For many environments, tsunami inundation can occur within 20 minutes, before the tsunami is directly observed at open-ocean gauges. The result is that the earliest tsunami forecasts lack complete data on the earthquake source and potential tsunami threat. This creates a gap in forecasting ability, where regional and far-field distanced communities have warnings with adequate information and time to act, while the near-field, which often sees the greatest threat, is left vulnerable. Currently, operational forecasts rely on seismic instrumentation, which often underestimate large magnitude earthquakes when using near-field and rapidly acquired data. Global Navigation Satellite System (GNSS) networks, which do not saturate in the near-field, can help.

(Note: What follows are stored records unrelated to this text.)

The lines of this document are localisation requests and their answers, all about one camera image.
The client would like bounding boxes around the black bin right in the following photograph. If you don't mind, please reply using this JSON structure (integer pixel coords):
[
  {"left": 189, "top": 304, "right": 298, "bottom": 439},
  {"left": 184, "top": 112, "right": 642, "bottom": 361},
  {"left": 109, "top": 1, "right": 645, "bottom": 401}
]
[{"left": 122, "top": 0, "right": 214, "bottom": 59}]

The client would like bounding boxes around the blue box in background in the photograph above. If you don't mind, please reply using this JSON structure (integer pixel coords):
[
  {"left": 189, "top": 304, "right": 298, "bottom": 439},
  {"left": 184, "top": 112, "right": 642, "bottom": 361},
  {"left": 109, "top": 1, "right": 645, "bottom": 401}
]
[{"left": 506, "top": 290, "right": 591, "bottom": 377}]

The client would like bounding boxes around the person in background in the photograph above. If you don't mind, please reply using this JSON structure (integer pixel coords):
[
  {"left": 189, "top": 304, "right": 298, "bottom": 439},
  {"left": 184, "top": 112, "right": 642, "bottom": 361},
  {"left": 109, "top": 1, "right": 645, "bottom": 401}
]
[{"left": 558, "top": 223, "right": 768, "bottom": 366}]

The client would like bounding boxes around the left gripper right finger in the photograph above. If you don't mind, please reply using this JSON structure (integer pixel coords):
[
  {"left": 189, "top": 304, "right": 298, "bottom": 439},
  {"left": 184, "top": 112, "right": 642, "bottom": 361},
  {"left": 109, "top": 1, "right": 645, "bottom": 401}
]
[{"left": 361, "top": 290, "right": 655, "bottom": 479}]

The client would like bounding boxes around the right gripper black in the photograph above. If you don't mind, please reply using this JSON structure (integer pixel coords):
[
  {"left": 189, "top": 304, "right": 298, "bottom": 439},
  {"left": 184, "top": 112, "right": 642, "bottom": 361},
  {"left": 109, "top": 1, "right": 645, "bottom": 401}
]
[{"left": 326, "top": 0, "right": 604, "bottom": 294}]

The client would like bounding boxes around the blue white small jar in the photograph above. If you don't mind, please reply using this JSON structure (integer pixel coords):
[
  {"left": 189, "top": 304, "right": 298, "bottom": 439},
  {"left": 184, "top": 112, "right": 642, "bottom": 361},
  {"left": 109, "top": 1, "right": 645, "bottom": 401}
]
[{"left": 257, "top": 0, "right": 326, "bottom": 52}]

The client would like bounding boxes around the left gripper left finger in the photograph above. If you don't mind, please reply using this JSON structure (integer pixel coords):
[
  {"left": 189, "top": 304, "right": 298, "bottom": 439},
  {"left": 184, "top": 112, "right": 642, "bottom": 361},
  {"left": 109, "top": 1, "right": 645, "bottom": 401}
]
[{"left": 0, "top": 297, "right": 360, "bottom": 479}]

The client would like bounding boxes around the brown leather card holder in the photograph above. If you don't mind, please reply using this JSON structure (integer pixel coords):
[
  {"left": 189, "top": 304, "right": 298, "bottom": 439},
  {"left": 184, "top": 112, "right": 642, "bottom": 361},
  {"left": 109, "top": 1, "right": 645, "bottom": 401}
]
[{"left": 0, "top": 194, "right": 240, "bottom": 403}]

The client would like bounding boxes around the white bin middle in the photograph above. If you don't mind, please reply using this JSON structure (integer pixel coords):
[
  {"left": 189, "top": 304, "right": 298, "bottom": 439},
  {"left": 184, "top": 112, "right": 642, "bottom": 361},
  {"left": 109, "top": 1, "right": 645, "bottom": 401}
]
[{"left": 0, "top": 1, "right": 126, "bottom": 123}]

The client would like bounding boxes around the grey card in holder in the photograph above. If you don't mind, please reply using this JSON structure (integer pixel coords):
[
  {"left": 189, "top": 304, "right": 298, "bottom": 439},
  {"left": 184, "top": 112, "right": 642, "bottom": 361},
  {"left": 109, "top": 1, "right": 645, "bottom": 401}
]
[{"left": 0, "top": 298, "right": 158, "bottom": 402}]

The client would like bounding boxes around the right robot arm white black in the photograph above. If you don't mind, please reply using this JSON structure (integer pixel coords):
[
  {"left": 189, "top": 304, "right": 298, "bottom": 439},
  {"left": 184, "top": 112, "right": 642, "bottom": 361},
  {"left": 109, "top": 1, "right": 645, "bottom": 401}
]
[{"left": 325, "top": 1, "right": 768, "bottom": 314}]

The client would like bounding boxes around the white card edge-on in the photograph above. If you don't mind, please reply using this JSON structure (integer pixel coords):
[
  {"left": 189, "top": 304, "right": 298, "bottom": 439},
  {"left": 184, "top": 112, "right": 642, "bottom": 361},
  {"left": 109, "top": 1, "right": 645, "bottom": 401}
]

Displacement data, relayed at a high rate (1Hz) and in real-time have driven a number of recently developed source modeling codes. These codes estimate magnitude and fault extent within minutes of local M7+ events. The linkage of these outputs fully optimized, non-linear tsunami propagation codes can lead to estimates of expected amplitudes along the near-source coastline for forecasting purposes. One such module, Geodetic First Approximation of Size and Time (G-FAST) can produce an initial source estimate within 3 to 4 minutes and has been tested in simulated real-time with past events including the 2010 Maule and 2016 Kaikoura earthquakes. This estimate of the earthquake source can then be used to determine tsunami hazards rapidly at near-field coastlines. However, to assess its viability for local forecasting, a larger dataset of events is needed. Here we show results from testing of G-FAST for local tsunami forecasts using a large synthetic dataset (n > 1000) of earthquake ruptures focusing on the Cascadia Subduction Zone. We assess the accuracy of forecasted coastal tsunami amplitudes and arrival times for a range of M7+ thrust events, leveraging a network of GNSS stations located in the Pacific Northwest. We also determine the potential timing that forecasts would be available and how that can assist in localized warnings.